How many years of experience should be on a resume?
The amount of work experience you add to your resume depends on your circumstances. For instance, are you applying for a managerial or executive role? Are you writing a resume for a career change? Is all of your experience relevant to the job?
Here’s how many years of experience to add to your resume:
Resume Experience Guidelines
|Type of role||Years of experience to add to your resume||What your experience should illustrate|
|Entry-level||As many as you have||Your ability to learn, and other soft and hard skills that make you hireable|
|Mid-level or middle manager||10–15 years||Your skills, achievements, and qualifications so hiring managers have a sense of what you’ve achieved and can potentially achieve in the future|
|Senior leadership (e.g., CEOs, CFOs, senior vice presidents)||15+ years (anything relevant)||Your leadership skills, managerial experience, and technical expertise|
How far back should your resume go?
Here’s how far back a resume should go for people at different stages in their careers:
For most people: 10–15 years
If your career so far has been normal (for example, you’ve stayed in one industry and haven’t had substantial career gaps), then you can go back up to between 10 and 15 years on your resume.
Why you should avoid going back over 15 years
- Your resume should be a concise document. Employers prefer reading a one-page resume that highlights your most relevant experience rather than a lengthy account of your entire life (that’s what a CV is for). Setting a 10–15-year limit on your resume helps keep your resume both short and relevant.
- Limiting your work experience to 15 years allows you to better hide your age. Age discrimination is a real thing, and has the potential to affect all of us at some point in our lives. Downplaying the breadth of your experience and age can work in your favor as an older job seeker.
For people with job-relevant experience earlier in their career: 15+ years
If you’re applying for jobs that require skills you haven’t used in a long time, you may go back even further than 15 years to include those skills on your resume.
To fit all of your relevent experience onto your resume, consider using a two-page resume so that employers don’t miss anything.
For people with sizeable career gaps: 15+ years
Have a long gap in your resume from the time you were working your last stable job? In this case, it’s fine to add work experience dating from before 15 years ago.
Employers are sympathic to career gaps if you:
- took a break to care for newborns
- were busy upskilling or attending grad school
- needed to care for a relative
- were doing something productive or meaningful like volunteering
For people who’ve worked at prestigious workplaces or had impressive job titles: 15+ years
Some companies and job titles are more impressive than others. Worked at the White House? That experience is going to raise your profile over other candidates for a role, so put it down even if it was over 15 years ago.
Additionally, an impactful job title is worth adding to your resume.

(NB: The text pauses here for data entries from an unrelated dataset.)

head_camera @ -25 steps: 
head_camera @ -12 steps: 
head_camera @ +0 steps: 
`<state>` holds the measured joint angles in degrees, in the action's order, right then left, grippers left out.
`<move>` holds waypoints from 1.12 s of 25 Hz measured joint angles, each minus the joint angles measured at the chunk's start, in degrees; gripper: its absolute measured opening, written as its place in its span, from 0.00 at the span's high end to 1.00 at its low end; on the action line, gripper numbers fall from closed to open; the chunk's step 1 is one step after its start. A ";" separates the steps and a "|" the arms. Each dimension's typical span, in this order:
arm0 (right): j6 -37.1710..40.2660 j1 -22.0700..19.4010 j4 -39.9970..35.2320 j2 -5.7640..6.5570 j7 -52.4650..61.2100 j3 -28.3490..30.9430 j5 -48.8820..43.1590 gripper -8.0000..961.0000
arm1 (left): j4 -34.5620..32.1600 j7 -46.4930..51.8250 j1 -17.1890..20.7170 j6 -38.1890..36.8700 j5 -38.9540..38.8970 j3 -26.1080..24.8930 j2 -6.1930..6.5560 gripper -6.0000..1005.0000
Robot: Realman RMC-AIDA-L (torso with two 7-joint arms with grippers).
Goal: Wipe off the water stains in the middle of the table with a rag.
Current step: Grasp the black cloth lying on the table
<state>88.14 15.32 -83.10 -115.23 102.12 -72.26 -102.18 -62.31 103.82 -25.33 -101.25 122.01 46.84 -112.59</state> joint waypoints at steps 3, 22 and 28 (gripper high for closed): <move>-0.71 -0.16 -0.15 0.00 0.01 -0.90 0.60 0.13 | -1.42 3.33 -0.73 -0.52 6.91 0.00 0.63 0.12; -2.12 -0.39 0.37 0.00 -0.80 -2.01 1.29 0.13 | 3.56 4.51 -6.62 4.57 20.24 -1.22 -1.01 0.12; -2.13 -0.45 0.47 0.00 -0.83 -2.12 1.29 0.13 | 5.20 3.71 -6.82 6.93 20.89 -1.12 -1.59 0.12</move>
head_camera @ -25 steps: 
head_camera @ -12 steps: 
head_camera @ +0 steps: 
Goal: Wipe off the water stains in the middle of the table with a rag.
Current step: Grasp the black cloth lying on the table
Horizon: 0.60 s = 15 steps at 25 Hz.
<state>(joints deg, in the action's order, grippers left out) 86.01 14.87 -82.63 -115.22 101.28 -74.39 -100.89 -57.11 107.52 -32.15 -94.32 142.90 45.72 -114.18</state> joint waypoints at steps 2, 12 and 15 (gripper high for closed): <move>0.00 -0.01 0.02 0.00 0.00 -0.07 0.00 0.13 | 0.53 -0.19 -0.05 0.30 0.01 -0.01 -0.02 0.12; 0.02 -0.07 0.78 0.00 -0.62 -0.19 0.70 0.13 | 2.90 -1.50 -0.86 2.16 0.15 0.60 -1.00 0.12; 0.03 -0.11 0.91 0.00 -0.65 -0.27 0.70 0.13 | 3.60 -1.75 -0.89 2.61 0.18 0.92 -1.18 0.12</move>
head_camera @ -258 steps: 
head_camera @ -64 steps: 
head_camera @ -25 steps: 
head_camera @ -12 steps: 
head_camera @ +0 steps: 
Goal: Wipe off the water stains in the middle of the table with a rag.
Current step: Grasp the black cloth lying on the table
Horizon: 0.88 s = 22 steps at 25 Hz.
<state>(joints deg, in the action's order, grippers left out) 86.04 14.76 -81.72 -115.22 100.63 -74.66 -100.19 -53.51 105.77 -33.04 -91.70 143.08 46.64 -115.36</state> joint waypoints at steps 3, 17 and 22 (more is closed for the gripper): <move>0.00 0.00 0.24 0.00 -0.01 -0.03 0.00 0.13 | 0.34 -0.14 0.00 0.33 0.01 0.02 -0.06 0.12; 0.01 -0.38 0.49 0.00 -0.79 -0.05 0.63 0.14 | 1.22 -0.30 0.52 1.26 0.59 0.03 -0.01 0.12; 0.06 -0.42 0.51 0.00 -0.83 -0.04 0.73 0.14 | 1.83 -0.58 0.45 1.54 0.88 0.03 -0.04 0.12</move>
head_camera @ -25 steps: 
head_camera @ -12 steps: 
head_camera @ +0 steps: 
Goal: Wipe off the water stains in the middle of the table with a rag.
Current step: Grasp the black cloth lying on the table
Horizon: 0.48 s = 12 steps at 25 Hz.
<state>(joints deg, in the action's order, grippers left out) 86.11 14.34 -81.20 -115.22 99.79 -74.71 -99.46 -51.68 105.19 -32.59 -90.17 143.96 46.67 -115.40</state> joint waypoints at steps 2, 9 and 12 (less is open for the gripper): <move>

For example, if you’ve ever been a Chief Technology Officer, it can provide a glimpse of how capable you are, so you can add it.
New graduates: As much as you have
As a recent graduate, you might have little experience even if you’ve held down part-time jobs while studying, so feel free to include all the experience you do have.
That experience may include:
- work experience (including part-time jobs, summer roles, internships)
- volunteer work
- extracurricular activities
- relevant coursework
- sorority or fraternity work
If you’re adding these experiences to your resume, format them like you would a previous job. Add a job title, organization name and location, dates worked there, and some resume bullet points clarifying your achievements with hard numbers.
Career changers: 5 years
Changing industries? Your resume should stick to more recent work experience unless you have relevant experience from your earlier days as a professional. For example, if you’re applying for a managerial role in your new field, go into detail about your managerial experience.
However, as it’s likely you’ll have little or no relevant experience in your new industry, there’s no reason to include all of your work experience in your current field.
Instead, focus on the last five years so that you:
- seem fresh to the job market
- focus on your transferable skills from previous roles to the industry you’re interested in joining
- keep your resume short
IT professionals: 5 years
If you work in the IT industry, you don’t need to go back as far as 10–15 years on your resume.
We suggest focusing on the last 5 years of your career because IT skills and tools quickly become outdated, so the experience you want to list from 10 years ago won’t reflect the tools you currently use.
Instead, use the space you’ve saved to create an extra technical skills section that you can use to list even more of the programs, apps, and skills you’ve mastered.
Federal employees: your entire career
If you’re a federal employee or currently applying for government jobs, you’ll be expected to detail the entirety of your career to hiring managers.
While it might seem like a lot of work, this requirement is easier than you might think. Instead of creating a resume from scratch, a federal resume is a standardized document that you can download a template for and fill in (although you still have to spend some time thinking of impressive resume accomplishments, skills, and hard numbers to include).
You can even use the US government’s federal resume builder to quickly create a resume for a federal job.
Academics/researchers: your entire career (on a CV)
If you work in academia or are a researcher, you’ll need to write an academic CV instead of a resume.
A CV’s length depends on the breadth of your career, but is generally much longer than a resume because it includes all of your:
- group projects
- research grants
- teaching experience
- professional appointments
So there are many examples of CVs that are over 10+ pages long.